Rachel Zenzinger (born 1974) is an American politician from the state of Colorado. A Democrat, Zenzinger is the Jefferson County Commissioner for District 1. She has also represented the 19th district of the Colorado Senate from 2017 to 2025, previously representing the same seat from her appointment in 2013 until 2015. Before that, Zenzinger served on the Arvada City Council.

==Personal life and education==
Zenzinger earned a bachelor's degree and master's degree from Regis University.

==Career==
Zenzinger was elected to the Arvada City Council in 2008. She became Mayor Pro Tem in 2011.

Zenzinger was appointed to the state senate following the resignation of Evie Hudak. Zenzinger was the campaign manager of Hudak's 2012 campaign.

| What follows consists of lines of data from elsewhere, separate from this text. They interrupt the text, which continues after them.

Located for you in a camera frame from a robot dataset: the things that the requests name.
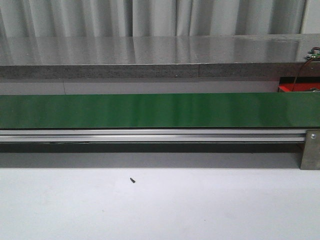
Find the green conveyor belt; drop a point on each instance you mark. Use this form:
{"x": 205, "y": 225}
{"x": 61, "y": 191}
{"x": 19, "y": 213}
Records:
{"x": 176, "y": 110}

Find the grey stone counter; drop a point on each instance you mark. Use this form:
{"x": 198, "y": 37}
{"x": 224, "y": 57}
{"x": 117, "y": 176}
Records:
{"x": 177, "y": 57}

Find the red bin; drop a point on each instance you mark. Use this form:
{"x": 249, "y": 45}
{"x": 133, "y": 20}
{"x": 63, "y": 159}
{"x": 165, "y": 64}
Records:
{"x": 301, "y": 84}

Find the small green circuit board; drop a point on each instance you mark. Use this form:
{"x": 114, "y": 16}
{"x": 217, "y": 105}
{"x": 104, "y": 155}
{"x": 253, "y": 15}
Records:
{"x": 313, "y": 54}

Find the grey curtain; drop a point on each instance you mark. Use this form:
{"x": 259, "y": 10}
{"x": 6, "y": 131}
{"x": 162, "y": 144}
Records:
{"x": 159, "y": 18}

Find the aluminium conveyor side rail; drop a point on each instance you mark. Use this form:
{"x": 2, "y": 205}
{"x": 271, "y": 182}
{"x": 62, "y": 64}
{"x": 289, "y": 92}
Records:
{"x": 152, "y": 135}

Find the metal conveyor support bracket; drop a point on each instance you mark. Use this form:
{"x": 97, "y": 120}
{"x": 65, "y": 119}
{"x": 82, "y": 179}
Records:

In 2023, she played an important role in removing upzoning provisions from a major land use reform bill that Colorado Democrats were writing to address the housing crisis in Colorado. Zensinger wrote an editorial with Republican Colorado legislator Barbara Kirkmeyer that argued that the reform bill "should be amended to eliminate state control of local land-use planning." The bill subsequently was left to languish in the Senate, preventing its passage in the 2023 legislative session.

In the 2024 election, Zenzinger ran for Jefferson County commissioner to represent District 1. She won the race to succeed Tracy Kraft-Tharp and assumed office in January 2025.